Qu’est ce qu’on a fait au poste ce soir ? En 2 h, ce sera ma dernière question. Qu’est ce qu’on a fait ? Qu’est ce que vous avez fait ?
Moi j’ai vidé tout ce que j’avais de seum en moi sur ce sujet et encore, il en reste beaucoup, mais je le garde pour une autre fois.

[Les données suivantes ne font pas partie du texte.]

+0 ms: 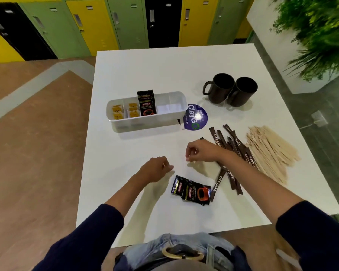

C’est le mot de la fin. La pression ?
Enfin moi je voudrais juste dire que si vous avez retenu une chose de ce soir, je pense, parce qu’on a dit beaucoup, c’est désolé, je vais casser l’ambiance parce que c’est pas une blague, Mais c’est de ça ne pas séparer et d’arrêter de hiérarchiser les violences, d’arrêter de se dire Internet, ce n’est pas la vraie vie, c’est moins grave parce que c’est derrière un écran, parce que c’est pas physique. Et je voudrais juste dire aussi parce que c’est un sujet auquel je tiens beaucoup, c’est que enfin, la hiérarchisation des violences, c’est partout. Ce n’est pas juste les cyberviolences et le reste, c’est même dans le reste. Là aussi on hiérarchise. Donc on va dire par exemple les violences physiques, c’est plus grave que les violences psychologiques. Et en fait, c’est la même question pour les femmes. Le cyberharcèlement, c’est aussi des violences psychologiques en quelque sorte, pas par l’impact que ça a sur sur les gens, sur les personnes qui en sont victimes on n’arrête pas de minimiser, de hiérarchiser comme ça les violences sexuelles. C’est pire les coups sont pires que les violences physiques, qui sont pires que les violences. Les genres psychologiques sont pires que les violences en ligne. Donc on arrête tout ça. C’est les mêmes mécanismes pour tout qui s’appliquent à différentes choses, mais ça reste les mêmes mécanismes qui sont mis en œuvre par les agresseurs, voilà, un truc hyper important, je pense, c’est de comprendre que la violence psychologique en fait, c’est la base de tout, c’est dès qu’il y a des violences, qu’elle soit conjugale, sexuelle ou cyberviolences, ça commence généralement par des violences psychologiques et c’est celles qui sont là depuis le début. Généralement, quand on parle de violences conjugales, c’est des violences psychologiques. Quand on parle de cyberviolences, c’est les violences psychologiques. Donc il n’y a pas une violence qui est plus importante ou plus petite qu’une autre. C’est les mêmes mécanismes. Si vous voulez retenir juste une chose.
Yolo vous dit dans le tchat : Marion, tu déchires.Merci pour le temps, pour le témoignage. Merci Diane et Marion on rappelle Le titre du film et le nom de réalisatrice « Je vous salue salope ! » Réalisé par Léa Clermont Dion et Guylaine Maroist.